An image color picker is a browser tool that samples the color of one point inside a picture and reports it as a code you can reuse. Think of a digital image as a tightly packed grid of tiny squares called pixels. Each pixel carries three numbers, one for red, one for green, and one for blue, with every channel running from 0 to 255. Those numbers describe how much of each primary light the pixel emits, and together they define a single, specific shade.
When you point at a spot in the image, the tool looks up the pixel sitting at those coordinates and reads its three channel values. To act as a color picker from image data, it then rewrites those raw numbers into the notations designers and developers actually type. A pixel measured at red 37, green 99, blue 235 becomes the hex string #2563EB, the RGB value rgb(37, 99, 235), and the HSL value hsl(221, 83%, 53%). The underlying color never changes. Only the way it is written down changes, which lets you carry one shade across tools that each expect a different format.
This matters because human eyes are poor at naming colors from memory. Two blues that look identical on a wall can differ by twenty points in a channel, and that gap is enough to make a button look wrong next to a brand logo. Reading the stored value removes the guesswork. Instead of describing a shade as "a slightly muted teal," you record a precise color code from image data that anyone can reproduce on any screen.
How to Use the Image Color Picker
The workflow below moves from a blank screen to a finished set of color codes. Each step is short, and none of them require design experience. Follow them in order the first time, and afterward you will likely complete the whole sequence in well under a minute.
Step 1: Open the Tool
Load the page in any current browser on a phone, tablet, or computer. The workspace appears right away, with no setup screen, no email prompt, and no plugin to enable. Because everything runs as an online color picker, you can return to it from a shared machine or a locked-down work laptop where installing software is not an option. The layout adjusts to the width of your screen, so the controls stay reachable whether you arrive on a desktop monitor or a handset.

Step 2: Add Your Image
Drag a file onto the drop area, or click to browse your device and select one. The tool reads the picture into your browser and draws it on a canvas at a comfortable viewing size while keeping its original proportions. Nothing leaves your machine during this step, since the file is decoded locally rather than sent to a server. A clear, well-lit source gives the cleanest readings, so a high-resolution screenshot or an unfiltered photo works better than a heavily compressed thumbnail.

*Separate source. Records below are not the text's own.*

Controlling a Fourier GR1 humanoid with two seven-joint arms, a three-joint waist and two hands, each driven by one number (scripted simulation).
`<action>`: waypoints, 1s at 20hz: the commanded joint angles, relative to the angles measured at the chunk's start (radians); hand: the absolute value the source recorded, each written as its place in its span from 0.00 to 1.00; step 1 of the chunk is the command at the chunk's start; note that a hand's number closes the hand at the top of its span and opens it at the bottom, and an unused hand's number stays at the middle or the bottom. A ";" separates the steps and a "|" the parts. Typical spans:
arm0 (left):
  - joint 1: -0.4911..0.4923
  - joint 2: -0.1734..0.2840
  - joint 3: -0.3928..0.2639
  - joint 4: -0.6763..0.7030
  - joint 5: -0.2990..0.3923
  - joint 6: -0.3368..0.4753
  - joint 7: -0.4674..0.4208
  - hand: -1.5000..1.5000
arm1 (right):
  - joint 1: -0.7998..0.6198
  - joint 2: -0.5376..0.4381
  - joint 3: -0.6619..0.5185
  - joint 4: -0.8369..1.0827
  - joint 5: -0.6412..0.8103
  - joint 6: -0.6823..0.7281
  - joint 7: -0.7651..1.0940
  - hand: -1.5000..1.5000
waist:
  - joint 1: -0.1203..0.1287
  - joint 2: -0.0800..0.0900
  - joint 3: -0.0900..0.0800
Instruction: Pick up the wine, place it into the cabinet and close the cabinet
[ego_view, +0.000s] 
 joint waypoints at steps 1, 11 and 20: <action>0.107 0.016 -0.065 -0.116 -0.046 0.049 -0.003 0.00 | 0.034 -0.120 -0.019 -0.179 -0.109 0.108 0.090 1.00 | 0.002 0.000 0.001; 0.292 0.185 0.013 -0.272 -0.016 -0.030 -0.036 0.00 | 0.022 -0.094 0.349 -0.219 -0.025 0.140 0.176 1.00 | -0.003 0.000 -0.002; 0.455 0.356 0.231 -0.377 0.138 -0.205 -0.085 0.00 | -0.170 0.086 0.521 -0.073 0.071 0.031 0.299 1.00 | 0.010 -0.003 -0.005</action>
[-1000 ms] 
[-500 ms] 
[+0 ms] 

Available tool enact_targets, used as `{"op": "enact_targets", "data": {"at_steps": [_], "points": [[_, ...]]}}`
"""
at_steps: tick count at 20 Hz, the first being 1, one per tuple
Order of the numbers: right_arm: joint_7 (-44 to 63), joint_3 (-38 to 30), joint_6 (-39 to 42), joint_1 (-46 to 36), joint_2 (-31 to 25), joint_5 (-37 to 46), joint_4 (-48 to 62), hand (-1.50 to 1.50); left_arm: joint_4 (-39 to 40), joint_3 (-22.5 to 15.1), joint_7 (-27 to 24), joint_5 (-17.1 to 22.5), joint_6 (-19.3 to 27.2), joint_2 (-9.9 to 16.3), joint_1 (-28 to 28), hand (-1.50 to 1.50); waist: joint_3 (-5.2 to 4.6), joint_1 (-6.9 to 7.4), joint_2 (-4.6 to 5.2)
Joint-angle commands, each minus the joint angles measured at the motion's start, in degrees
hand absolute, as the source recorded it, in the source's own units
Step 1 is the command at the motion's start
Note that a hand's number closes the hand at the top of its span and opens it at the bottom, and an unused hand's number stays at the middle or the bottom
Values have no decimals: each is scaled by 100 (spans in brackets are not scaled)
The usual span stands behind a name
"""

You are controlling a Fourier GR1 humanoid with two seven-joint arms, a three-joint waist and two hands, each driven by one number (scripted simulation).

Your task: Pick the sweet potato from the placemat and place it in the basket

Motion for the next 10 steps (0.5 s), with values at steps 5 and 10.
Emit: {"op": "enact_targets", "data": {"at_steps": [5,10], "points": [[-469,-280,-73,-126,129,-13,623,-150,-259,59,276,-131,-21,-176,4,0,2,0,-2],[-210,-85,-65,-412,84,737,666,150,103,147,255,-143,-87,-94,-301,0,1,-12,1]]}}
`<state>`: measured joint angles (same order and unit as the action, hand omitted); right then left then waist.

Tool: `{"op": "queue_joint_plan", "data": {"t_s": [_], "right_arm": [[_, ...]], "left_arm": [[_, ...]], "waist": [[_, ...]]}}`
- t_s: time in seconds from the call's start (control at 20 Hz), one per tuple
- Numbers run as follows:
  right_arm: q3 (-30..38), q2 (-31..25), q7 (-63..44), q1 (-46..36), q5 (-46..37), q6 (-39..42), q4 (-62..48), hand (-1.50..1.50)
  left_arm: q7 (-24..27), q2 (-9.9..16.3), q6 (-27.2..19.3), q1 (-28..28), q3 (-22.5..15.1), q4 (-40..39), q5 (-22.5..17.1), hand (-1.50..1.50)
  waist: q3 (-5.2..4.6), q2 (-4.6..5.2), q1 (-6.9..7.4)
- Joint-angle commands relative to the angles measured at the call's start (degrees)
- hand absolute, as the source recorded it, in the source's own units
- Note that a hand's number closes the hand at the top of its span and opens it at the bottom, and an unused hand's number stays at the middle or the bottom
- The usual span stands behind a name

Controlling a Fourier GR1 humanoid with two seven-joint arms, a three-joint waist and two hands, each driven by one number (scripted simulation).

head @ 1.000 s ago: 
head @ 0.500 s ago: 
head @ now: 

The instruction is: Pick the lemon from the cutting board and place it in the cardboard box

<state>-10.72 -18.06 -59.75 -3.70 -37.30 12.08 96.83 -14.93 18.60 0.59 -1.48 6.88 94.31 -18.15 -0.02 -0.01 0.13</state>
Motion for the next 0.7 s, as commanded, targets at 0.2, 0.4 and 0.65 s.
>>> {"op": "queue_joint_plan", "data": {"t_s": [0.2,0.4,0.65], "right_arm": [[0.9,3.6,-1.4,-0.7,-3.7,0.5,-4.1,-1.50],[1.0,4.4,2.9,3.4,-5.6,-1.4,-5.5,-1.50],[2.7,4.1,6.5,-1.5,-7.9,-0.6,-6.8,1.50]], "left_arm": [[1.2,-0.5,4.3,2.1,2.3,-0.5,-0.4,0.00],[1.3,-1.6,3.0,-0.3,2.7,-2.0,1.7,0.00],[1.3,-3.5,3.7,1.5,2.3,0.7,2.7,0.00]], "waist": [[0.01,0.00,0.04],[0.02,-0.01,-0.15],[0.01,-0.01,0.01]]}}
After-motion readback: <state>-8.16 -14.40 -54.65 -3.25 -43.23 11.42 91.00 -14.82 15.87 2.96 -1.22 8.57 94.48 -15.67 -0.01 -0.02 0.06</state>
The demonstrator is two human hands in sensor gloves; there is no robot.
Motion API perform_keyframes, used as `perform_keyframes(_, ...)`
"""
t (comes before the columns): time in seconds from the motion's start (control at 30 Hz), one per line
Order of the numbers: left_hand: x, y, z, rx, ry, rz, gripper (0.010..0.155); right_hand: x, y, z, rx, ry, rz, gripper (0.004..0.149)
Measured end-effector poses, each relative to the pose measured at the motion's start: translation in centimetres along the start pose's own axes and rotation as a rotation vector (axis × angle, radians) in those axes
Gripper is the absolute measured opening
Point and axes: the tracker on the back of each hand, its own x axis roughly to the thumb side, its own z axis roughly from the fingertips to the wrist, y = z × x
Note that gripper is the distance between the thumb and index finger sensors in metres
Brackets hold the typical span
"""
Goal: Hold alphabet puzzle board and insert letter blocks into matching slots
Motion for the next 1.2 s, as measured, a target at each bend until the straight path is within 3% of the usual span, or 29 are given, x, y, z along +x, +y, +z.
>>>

Step 3: Hover, Zoom, and Click to Sample
Move your cursor across the image. A magnified loupe follows along and enlarges the area beneath the pointer, separating pixels that look merged at normal size. This zoom view is what lets you pick color from image regions that sit inside a gradient, a shadow, or a busy texture without grabbing a neighboring shade by mistake. When the loupe centers on the pixel you want, click once. The tool reads that exact point and reports its value immediately.
The result appears in three notations at the same time so you can get color from image data in whichever form your next tool expects. You see the hex string for stylesheets and design apps, the rgb color picker value for CSS functions and code, and the HSL value for cases where you plan to nudge lightness or saturation later. A live swatch shows the sampled shade so you can confirm it before moving on.

Step 4: Copy the Code You Need
Each value sits next to a copy control. Click it, and that notation lands on your clipboard ready to paste into a stylesheet, a design file, a slide deck, or a spreadsheet. Copying rather than retyping removes a common source of error, since a single wrong character in a hex string produces a noticeably different color. If your destination expects functional notation, copy the RGB value; if it expects a short token, copy the hex. The hex color picker output is the safest default because nearly every design and development surface accepts it.

Step 5: Collect a Palette From One Source
Keep clicking across different regions to gather several shades at once. Every pick is added to a panel that holds your selections together, which turns a single picture into a working color palette from image content. Sampling a highlight, a midtone, and a shadow from the same photo gives you a coherent group that already shares an underlying mood, which is far more reliable than assembling unrelated colors by hand. When you want to extract colors from image material for a full theme, this panel becomes your reference sheet, and you can copy any entry or the whole set into your project notes.

Why Extract Colors From Images?
The reason to extract colors from image files comes down to accuracy and speed. Many color decisions start from something that already exists: a logo a client emailed, a competitor page you want to study, a product photo, or a piece of reference art. In each case the color you need is sitting in front of you, but only as pixels, not as a code you can type. Sampling the pixel closes that gap directly.
There is also a consistency benefit. Once a value is recorded, every person on a project can apply the same shade without interpretation. A developer pastes the same hex a designer recorded, and a print vendor works from the same numbers a marketing lead approved. This shared reference prevents the slow drift that happens when colors are passed around by description. Finally, reading the value is simply faster than the alternatives. Eyeballing a shade in a color dialog rarely lands on the exact pixel, and full editing suites are heavy to open for a task this small. A focused tool that reads the color from image data and hands back a code keeps the job to a few clicks.
Supported Formats and Best Practices for Accuracy
The tool reads any raster image a browser can draw, which covers the formats you are most likely to have on hand:
- JPG and JPEG for camera photos and most downloaded images.
- PNG for screenshots, logos, and graphics with sharp edges or transparency.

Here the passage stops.